#### [Task statement]
Can you write out the whole listing exactly?
[Start of Attachment]
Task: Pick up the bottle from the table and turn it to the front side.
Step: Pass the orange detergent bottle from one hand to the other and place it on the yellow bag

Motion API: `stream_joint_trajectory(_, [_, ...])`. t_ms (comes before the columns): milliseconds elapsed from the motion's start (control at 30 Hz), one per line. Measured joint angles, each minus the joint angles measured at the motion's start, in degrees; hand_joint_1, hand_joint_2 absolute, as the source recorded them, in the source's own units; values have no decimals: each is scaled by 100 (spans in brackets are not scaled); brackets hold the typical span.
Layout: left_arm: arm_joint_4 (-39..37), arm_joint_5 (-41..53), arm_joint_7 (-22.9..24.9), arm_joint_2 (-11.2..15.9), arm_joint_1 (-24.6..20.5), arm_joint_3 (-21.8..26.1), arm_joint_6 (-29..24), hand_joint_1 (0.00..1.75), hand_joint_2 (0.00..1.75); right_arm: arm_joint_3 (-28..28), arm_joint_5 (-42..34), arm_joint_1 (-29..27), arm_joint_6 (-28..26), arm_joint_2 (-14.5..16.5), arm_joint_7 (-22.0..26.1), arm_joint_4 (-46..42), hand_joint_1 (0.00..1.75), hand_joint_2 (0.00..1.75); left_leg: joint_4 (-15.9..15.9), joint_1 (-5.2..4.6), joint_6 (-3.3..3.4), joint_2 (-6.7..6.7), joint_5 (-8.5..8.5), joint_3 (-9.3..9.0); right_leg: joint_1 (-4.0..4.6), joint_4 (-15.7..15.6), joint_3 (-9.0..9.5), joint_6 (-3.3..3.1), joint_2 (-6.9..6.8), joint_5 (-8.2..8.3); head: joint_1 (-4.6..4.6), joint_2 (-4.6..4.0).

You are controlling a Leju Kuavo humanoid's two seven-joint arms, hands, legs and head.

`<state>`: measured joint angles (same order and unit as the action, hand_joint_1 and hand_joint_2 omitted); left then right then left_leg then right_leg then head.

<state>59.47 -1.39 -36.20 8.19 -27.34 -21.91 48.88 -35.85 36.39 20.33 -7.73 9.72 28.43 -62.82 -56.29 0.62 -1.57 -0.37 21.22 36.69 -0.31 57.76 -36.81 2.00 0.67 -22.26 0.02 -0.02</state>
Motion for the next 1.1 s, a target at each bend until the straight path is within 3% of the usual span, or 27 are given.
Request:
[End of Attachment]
#### [Final answer]
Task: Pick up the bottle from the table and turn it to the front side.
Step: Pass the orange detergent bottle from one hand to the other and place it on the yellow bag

Motion API: `stream_joint_trajectory(_, [_, ...])`. t_ms (comes before the columns): milliseconds elapsed from the motion's start (control at 30 Hz), one per line. Measured joint angles, each minus the joint angles measured at the motion's start, in degrees; hand_joint_1, hand_joint_2 absolute, as the source recorded them, in the source's own units; values have no decimals: each is scaled by 100 (spans in brackets are not scaled); brackets hold the typical span.
Layout: left_arm: arm_joint_4 (-39..37), arm_joint_5 (-41..53), arm_joint_7 (-22.9..24.9), arm_joint_2 (-11.2..15.9), arm_joint_1 (-24.6..20.5), arm_joint_3 (-21.8..26.1), arm_joint_6 (-29..24), hand_joint_1 (0.00..1.75), hand_joint_2 (0.00..1.75); right_arm: arm_joint_3 (-28..28), arm_joint_5 (-42..34), arm_joint_1 (-29..27), arm_joint_6 (-28..26), arm_joint_2 (-14.5..16.5), arm_joint_7 (-22.0..26.1), arm_joint_4 (-46..42), hand_joint_1 (0.00..1.75), hand_joint_2 (0.00..1.75); left_leg: joint_4 (-15.9..15.9), joint_1 (-5.2..4.6), joint_6 (-3.3..3.4), joint_2 (-6.7..6.7), joint_5 (-8.5..8.5), joint_3 (-9.3..9.0); right_leg: joint_1 (-4.0..4.6), joint_4 (-15.7..15.6), joint_3 (-9.0..9.5), joint_6 (-3.3..3.1), joint_2 (-6.9..6.8), joint_5 (-8.2..8.3); head: joint_1 (-4.6..4.6), joint_2 (-4.6..4.0).

You are controlling a Leju Kuavo humanoid's two seven-joint arms, hands, legs and head.

`<state>`: measured joint angles (same order and unit as the action, hand_joint_1 and hand_joint_2 omitted); left then right then left_leg then right_leg then head.

<state>59.47 -1.39 -36.20 8.19 -27.34 -21.91 48.88 -35.85 36.39 20.33 -7.73 9.72 28.43 -62.82 -56.29 0.62 -1.57 -0.37 21.22 36.69 -0.31 57.76 -36.81 2.00 0.67 -22.26 0.02 -0.02</state>
Motion for the next 1.1 s, a target at each bend until the straight path is within 3% of the usual span, or 27 are given.
Request:

No further output is required for this exercise.